> PROBLEM: Repeat the listing below in full, exactly as it stands.

> RAW DATA:
# # # # # # #

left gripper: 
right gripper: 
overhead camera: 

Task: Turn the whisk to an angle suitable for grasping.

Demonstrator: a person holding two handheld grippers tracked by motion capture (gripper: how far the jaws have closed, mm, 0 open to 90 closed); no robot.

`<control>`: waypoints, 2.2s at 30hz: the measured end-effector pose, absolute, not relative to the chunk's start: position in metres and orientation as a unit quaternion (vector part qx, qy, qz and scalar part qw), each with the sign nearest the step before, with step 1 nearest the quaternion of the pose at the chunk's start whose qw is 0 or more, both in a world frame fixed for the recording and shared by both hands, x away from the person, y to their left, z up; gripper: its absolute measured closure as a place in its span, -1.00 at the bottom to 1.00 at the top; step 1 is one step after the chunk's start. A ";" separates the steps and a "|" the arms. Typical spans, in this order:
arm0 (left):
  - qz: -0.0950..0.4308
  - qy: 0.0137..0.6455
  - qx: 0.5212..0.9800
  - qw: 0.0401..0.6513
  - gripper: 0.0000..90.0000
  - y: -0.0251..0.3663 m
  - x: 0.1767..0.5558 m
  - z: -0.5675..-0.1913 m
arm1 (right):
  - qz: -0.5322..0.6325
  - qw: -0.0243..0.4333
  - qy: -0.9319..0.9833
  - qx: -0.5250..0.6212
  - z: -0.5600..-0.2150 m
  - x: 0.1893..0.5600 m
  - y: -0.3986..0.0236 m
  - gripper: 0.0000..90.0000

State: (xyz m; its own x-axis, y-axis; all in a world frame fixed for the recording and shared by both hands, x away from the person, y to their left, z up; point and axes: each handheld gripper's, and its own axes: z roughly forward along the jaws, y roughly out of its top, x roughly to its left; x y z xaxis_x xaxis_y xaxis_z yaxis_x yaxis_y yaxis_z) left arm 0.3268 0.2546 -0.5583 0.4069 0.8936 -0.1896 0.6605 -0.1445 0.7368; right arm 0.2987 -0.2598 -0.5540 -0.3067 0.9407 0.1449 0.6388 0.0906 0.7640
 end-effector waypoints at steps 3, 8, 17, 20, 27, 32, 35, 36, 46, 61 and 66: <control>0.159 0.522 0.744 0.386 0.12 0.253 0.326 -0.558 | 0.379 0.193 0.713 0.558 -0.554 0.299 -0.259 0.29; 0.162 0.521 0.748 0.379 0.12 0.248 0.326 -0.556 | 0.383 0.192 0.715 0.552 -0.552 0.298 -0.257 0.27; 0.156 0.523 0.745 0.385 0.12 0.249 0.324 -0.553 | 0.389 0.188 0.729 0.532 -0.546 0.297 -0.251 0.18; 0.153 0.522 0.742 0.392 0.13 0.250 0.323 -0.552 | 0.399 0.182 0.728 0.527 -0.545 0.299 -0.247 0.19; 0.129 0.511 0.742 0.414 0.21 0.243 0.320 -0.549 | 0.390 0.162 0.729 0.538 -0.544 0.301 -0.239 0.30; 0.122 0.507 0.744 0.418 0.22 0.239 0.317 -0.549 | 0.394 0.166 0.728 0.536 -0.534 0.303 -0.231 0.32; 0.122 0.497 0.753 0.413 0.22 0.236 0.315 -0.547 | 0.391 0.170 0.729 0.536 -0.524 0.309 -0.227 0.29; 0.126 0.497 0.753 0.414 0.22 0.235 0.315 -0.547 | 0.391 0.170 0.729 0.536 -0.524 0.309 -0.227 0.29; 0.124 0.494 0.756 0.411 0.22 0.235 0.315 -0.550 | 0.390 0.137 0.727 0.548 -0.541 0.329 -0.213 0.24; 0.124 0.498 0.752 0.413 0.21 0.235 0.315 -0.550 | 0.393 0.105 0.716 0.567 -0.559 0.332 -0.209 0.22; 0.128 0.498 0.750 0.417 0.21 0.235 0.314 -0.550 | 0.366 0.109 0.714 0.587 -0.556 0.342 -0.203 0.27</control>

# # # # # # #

> SOLUTION FOR THIS TASK:
left gripper: 
right gripper: 
overhead camera: 

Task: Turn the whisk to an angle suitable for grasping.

Demonstrator: a person holding two handheld grippers tracked by motion capture (gripper: how far the jaws have closed, mm, 0 open to 90 closed); no robot.

`<control>`: waypoints, 2.2s at 30hz: the measured end-effector pose, absolute, not relative to the chunk's start: position in metres and orientation as a unit quaternion (vector part qx, qy, qz and scalar part qw), each with the sign nearest the step before, with step 1 nearest the quaternion of the pose at the chunk's start whose qw is 0 or more, both in a world frame fixed for the recording and shared by both hands, x away from the person, y to their left, z up; gripper: its absolute measured closure as a place in its span, -1.00 at the bottom to 1.00 at the top; step 1 is one step after the chunk's start. A ";" separates the steps and a "|" the arms. Typical spans, in this order:
arm0 (left):
  - qz: -0.0950..0.4308
  - qy: 0.0137..0.6455
  - qx: 0.5212..0.9800
  - qw: 0.0401..0.6513
  - gripper: 0.0000..90.0000
  - y: -0.0251..0.3663 m
  - x: 0.1767..0.5558 m
  - z: -0.5675..-0.1913 m
arm1 (right):
  - qz: -0.5322..0.6325
  - qw: -0.0243..0.4333
  - qy: -0.9319..0.9833
  - qx: -0.5250..0.6212
  - z: -0.5600..-0.2150 m
  - x: 0.1893..0.5600 m
  - y: -0.3986..0.0236 m
  - gripper: 0.0000..90.0000

State: (xyz m; its own x-axis, y-axis; all in a world frame fixed for the recording and shared by both hands, x away from the person, y to their left, z up; point and axes: each handheld gripper's, and its own axes: z roughly forward along the jaws, y roughly out of its top, x roughly to its left; x y z xaxis_x xaxis_y xaxis_z yaxis_x yaxis_y yaxis_z) left arm 0.3268 0.2546 -0.5583 0.4069 0.8936 -0.1896 0.6605 -0.1445 0.7368; right arm 0.2987 -0.2598 -0.5540 -0.3067 0.9407 0.1449 0.6388 0.0906 0.7640
 end-effector waypoints at steps 3, 8, 17, 20, 27, 32, 35, 36, 46, 61 and 66: <control>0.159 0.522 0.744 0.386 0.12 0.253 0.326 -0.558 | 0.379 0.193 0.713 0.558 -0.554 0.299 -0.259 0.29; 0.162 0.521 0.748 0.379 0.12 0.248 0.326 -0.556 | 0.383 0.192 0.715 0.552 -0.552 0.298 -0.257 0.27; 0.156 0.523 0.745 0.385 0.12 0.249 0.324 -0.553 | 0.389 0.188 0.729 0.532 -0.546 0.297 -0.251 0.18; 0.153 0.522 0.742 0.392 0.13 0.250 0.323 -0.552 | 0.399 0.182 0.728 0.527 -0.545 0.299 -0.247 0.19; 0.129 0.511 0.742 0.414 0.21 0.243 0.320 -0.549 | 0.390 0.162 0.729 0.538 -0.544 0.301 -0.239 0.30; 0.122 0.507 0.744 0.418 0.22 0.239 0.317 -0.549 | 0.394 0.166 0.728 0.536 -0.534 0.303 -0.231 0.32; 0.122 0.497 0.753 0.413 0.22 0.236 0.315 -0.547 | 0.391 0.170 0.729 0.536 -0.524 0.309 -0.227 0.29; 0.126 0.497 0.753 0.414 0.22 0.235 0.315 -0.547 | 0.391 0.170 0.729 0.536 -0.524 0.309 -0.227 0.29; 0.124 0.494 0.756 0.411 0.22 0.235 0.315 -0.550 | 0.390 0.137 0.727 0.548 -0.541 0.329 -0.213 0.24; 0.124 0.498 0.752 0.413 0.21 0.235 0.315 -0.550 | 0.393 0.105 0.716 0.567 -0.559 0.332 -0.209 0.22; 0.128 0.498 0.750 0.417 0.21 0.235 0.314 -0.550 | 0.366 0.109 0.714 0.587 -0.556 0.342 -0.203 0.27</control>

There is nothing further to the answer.